** WHAT NEEDS TO BE DONE **
From the entries that follow, copy each line in which "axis" appears.

** DATASET CONTENT **
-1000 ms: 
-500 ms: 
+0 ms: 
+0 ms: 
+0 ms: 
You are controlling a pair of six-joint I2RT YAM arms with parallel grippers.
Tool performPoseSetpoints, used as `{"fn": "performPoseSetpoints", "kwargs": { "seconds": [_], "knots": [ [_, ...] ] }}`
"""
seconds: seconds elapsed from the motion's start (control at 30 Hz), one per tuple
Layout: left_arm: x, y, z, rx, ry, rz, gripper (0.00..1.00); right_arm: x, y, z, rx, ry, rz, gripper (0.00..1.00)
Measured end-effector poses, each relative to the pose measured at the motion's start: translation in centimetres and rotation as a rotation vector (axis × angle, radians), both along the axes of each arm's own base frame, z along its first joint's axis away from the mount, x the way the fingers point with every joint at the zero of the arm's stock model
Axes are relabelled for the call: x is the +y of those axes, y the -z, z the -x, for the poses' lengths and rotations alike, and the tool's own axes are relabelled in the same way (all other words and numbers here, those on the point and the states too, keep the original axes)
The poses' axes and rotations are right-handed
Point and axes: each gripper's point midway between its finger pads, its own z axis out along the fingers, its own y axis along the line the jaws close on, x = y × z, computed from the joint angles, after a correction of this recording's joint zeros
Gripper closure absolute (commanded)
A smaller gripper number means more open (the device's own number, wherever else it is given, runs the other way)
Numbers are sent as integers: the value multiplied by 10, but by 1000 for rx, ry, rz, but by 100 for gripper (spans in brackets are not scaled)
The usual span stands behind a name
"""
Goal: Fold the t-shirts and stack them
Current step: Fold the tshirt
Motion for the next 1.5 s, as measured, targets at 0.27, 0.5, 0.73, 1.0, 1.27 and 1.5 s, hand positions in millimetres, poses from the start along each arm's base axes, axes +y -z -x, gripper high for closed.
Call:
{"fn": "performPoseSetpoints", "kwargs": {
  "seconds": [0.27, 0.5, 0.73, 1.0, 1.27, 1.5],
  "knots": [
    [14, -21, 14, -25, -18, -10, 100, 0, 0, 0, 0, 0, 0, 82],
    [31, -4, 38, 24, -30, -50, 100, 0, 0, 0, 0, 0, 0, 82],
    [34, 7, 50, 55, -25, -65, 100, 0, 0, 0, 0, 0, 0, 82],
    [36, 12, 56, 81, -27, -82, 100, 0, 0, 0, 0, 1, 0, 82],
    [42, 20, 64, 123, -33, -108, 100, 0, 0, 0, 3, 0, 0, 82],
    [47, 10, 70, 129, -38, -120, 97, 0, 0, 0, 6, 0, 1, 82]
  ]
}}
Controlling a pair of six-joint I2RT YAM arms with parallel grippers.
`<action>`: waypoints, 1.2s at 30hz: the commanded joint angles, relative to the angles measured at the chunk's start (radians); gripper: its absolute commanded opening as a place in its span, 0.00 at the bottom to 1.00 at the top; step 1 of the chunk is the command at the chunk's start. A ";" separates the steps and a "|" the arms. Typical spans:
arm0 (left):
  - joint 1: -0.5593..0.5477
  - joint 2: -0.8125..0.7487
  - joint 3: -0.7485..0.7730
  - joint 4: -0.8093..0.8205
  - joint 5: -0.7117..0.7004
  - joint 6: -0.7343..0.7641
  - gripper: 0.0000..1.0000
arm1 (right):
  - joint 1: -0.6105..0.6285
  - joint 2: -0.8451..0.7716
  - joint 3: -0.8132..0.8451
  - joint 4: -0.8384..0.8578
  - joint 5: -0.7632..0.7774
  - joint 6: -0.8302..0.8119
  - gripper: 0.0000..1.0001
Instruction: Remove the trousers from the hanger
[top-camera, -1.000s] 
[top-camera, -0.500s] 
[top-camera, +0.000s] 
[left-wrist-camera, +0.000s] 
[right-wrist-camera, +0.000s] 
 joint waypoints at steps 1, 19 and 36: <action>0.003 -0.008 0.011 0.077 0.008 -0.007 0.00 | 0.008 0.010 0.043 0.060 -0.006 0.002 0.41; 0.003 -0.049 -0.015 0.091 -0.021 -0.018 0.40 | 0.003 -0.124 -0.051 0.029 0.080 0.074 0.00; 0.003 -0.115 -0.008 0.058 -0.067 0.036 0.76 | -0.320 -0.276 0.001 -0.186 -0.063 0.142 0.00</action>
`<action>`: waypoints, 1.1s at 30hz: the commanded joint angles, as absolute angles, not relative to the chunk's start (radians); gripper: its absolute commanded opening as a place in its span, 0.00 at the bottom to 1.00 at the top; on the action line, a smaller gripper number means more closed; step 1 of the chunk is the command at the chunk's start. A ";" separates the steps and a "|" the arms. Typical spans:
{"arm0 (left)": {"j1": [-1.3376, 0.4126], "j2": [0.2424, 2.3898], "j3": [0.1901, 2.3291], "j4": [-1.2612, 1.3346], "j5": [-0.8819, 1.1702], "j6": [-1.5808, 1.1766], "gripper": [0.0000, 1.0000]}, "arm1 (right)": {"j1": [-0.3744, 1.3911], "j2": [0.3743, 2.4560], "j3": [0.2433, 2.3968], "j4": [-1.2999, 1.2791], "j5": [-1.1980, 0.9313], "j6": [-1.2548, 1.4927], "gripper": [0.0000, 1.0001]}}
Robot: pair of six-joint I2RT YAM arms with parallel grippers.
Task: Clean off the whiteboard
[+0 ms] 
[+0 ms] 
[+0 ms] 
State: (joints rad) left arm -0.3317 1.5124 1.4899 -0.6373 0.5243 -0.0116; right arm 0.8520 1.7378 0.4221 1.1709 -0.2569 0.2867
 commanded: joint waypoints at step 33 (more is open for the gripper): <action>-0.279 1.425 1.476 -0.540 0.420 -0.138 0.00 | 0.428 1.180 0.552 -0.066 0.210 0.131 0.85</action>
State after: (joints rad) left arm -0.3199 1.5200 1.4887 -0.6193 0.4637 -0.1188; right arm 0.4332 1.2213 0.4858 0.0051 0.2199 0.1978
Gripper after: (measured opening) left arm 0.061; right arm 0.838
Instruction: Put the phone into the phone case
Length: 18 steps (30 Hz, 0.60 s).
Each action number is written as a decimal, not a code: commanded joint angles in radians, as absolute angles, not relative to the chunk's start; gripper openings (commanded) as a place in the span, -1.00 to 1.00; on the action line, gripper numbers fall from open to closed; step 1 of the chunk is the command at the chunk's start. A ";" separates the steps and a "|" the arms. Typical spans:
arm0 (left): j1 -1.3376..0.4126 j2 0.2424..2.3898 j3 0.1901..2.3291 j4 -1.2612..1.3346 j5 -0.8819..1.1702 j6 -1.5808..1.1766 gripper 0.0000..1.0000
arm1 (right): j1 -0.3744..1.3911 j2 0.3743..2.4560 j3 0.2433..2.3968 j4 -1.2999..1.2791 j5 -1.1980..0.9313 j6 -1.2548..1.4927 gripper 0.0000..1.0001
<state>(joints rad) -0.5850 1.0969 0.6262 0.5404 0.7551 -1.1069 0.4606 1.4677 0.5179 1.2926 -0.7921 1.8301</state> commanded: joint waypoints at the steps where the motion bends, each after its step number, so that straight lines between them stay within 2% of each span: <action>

** RESULT FOR THIS TASK **
Measured end-effector poses, each relative to the pose measured at the motion's start: translation in centimetres and rotation as a rotation vector (axis × angle, radians), both along the axes of each arm's own base frame, z along its first joint's axis away from the mount, x the way the fingers point with every joint at the zero of the arm's stock model
Point and axes: each gripper's point midway between its finger pads, its own z axis out along the fingers, its own y axis along the line the jaws close on, x = y × z, computed from the joint angles, after a correction of this recording's joint zeros

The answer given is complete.